あの自分もこの自分もその自分も、もちろんすべてが自分なんだけれども、誰の目にも明らかな一人の自分がボクの中に棲まわっているわけではないということだ。絶えず揺らぎ続けるようにして自我がある。どこか今の自分が自分自身にジャストフィットしていないという落ち着かなさが自我というものの正体で、その落ち着かなさにしか倫理的な態度は宿らないと、どこかの本に書いてあった。「自分は紛れもなく自分である」と信じてしまえる人は楽ちんだ。ただ、これまでの人生経験から導き出される実感としては、落ち着かなさが人間性をかたちづくるということにとてもリアリティを感じる。
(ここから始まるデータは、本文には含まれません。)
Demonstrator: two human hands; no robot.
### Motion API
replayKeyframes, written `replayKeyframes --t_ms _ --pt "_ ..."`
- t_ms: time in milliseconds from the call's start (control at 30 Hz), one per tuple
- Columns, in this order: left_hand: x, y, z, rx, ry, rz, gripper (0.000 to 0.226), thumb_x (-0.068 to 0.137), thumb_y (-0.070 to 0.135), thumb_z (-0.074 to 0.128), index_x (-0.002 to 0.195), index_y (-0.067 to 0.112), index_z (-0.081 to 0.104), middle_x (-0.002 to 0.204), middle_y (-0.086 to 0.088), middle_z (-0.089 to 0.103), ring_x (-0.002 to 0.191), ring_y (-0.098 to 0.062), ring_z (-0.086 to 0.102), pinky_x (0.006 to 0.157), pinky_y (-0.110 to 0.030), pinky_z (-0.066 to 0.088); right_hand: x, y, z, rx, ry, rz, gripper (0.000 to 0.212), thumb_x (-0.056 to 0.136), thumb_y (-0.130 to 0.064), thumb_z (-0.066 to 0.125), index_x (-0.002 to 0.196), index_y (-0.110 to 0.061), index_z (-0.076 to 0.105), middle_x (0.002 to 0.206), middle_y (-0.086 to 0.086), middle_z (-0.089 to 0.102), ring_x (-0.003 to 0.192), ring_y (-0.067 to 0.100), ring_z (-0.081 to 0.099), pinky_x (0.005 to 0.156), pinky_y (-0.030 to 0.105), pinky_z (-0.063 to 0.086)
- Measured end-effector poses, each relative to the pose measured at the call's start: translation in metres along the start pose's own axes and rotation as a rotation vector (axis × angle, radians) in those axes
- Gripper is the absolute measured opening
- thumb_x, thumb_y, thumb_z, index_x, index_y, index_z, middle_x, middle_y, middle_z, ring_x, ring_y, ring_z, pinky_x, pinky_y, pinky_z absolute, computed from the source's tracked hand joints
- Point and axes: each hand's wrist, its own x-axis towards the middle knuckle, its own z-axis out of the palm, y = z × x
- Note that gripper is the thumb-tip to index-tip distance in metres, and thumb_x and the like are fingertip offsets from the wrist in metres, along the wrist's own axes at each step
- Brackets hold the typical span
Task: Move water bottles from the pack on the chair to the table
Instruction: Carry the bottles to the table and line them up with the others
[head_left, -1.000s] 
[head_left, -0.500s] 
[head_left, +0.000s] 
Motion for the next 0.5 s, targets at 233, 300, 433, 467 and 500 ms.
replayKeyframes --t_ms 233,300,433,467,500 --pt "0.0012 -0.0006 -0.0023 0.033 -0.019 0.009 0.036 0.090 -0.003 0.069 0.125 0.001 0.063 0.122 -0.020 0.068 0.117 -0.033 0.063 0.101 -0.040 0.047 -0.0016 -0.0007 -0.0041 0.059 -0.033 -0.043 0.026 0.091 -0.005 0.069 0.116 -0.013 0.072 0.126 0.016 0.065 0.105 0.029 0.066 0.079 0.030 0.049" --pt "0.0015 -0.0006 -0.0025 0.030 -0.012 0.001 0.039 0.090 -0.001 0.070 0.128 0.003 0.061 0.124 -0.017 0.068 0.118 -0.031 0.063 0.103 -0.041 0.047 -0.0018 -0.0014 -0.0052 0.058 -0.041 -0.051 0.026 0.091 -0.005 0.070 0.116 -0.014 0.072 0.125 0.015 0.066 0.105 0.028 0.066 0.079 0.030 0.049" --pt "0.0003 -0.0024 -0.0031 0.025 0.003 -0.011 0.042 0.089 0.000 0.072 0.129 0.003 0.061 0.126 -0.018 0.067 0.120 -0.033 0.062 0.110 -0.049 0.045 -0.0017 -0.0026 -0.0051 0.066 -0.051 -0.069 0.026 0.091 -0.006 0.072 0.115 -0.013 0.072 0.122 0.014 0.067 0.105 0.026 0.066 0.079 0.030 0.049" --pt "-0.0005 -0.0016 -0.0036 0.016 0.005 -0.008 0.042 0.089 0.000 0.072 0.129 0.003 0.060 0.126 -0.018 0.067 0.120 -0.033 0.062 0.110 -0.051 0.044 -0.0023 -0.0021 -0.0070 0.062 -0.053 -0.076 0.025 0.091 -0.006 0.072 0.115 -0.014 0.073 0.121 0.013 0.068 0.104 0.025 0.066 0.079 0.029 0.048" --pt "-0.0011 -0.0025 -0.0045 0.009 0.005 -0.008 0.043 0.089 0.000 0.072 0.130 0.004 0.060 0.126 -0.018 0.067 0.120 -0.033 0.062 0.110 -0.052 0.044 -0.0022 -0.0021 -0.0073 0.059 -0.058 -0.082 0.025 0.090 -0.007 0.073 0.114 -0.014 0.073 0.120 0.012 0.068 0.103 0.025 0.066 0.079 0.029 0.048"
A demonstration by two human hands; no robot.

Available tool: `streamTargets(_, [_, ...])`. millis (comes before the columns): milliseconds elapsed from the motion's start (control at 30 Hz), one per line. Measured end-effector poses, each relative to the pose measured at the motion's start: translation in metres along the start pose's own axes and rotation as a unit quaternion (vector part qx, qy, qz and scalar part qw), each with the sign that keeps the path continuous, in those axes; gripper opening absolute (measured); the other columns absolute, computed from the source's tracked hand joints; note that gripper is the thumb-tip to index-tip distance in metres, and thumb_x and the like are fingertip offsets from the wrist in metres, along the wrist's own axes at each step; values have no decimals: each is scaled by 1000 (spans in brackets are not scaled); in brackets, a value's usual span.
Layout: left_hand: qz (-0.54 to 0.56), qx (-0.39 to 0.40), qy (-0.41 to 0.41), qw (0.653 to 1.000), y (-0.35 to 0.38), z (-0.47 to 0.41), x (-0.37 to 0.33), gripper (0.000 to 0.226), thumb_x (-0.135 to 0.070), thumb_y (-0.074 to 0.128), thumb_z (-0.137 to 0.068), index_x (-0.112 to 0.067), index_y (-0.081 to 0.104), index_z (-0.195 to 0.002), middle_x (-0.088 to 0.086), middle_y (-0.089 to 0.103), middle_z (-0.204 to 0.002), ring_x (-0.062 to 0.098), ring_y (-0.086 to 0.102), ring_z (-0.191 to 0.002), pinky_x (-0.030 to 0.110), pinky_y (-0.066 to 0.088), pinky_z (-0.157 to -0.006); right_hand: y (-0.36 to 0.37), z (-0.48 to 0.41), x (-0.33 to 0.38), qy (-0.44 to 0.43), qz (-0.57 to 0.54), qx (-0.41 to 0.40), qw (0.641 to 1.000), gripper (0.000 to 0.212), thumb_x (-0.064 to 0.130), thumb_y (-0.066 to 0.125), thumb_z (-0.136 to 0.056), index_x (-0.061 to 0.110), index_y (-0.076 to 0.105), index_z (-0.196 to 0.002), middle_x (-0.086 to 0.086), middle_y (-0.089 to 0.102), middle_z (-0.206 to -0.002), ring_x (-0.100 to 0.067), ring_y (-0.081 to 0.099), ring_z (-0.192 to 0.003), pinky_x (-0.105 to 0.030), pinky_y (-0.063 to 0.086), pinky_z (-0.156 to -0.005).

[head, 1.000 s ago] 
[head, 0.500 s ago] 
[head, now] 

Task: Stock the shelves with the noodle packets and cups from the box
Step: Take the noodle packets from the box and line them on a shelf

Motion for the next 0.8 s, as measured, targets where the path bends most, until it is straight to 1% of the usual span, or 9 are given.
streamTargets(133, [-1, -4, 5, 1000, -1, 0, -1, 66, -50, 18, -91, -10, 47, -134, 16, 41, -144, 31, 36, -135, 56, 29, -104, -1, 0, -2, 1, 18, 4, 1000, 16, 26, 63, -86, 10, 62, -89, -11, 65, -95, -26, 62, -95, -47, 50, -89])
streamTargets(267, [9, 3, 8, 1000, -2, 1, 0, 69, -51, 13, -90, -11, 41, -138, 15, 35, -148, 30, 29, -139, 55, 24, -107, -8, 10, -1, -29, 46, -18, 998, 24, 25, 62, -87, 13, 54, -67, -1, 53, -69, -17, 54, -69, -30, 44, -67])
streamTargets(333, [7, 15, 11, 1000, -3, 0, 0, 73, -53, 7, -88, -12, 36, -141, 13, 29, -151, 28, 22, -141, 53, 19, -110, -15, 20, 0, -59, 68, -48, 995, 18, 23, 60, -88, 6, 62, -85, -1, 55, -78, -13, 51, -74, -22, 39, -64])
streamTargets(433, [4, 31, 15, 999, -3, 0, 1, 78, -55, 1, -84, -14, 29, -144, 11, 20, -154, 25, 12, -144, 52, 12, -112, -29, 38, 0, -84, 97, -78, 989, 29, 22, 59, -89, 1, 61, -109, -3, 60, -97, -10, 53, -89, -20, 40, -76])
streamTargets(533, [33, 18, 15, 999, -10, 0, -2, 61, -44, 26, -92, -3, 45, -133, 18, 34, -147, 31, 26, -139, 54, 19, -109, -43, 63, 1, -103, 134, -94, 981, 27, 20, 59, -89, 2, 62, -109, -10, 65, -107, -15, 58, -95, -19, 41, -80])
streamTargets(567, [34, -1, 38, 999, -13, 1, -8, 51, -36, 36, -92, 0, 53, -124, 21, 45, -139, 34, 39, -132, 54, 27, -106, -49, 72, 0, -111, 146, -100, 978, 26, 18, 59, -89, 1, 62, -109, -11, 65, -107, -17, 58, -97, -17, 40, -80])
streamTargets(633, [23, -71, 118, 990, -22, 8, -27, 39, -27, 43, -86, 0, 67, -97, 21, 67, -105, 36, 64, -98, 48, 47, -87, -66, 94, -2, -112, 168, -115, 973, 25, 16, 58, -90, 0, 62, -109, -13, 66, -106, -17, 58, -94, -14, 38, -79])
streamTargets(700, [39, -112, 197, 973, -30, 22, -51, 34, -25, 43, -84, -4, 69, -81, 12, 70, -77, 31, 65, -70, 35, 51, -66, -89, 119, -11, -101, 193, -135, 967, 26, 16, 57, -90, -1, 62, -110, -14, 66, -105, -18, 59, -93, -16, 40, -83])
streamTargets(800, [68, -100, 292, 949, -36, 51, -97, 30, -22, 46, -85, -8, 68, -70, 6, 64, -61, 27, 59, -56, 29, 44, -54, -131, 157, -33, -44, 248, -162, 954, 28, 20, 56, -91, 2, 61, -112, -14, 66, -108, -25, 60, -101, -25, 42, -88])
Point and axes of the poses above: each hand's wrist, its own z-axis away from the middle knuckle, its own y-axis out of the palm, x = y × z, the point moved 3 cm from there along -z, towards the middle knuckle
どこかで自分自身を疑っているボクがいてはじめて人間的な部分が表出するというのは、たぶん真だとボクは思う。

でもさ、結構しんどいよなあ、こういう考え方ってさ。ときどきこんな風に考えている自分自身がいやになったりもするんだけど、ただ「こういう風に考えている」という自分自身に気付いて、今自分が考えていることって間違ってないやんという確信が得られるから、これまた厄介なんだよなー。

ただ、こんな風に小難しく考える自分が好きか嫌いかと言えば当然のことながら好きなわけで、人間というものの存在を深く知りたければ避けて通ることはできない道程だろうと思っている。やっぱり人間を知りたい。それはつまり自分を知ることでもあり、まわりの人たちを知ることでもある。人間への理解を深めればおそらくいろいろなことが「わかる」ようになるはずだ。

好天に恵まれたゴールデンウィーク最終日、哲学的にかく語りき。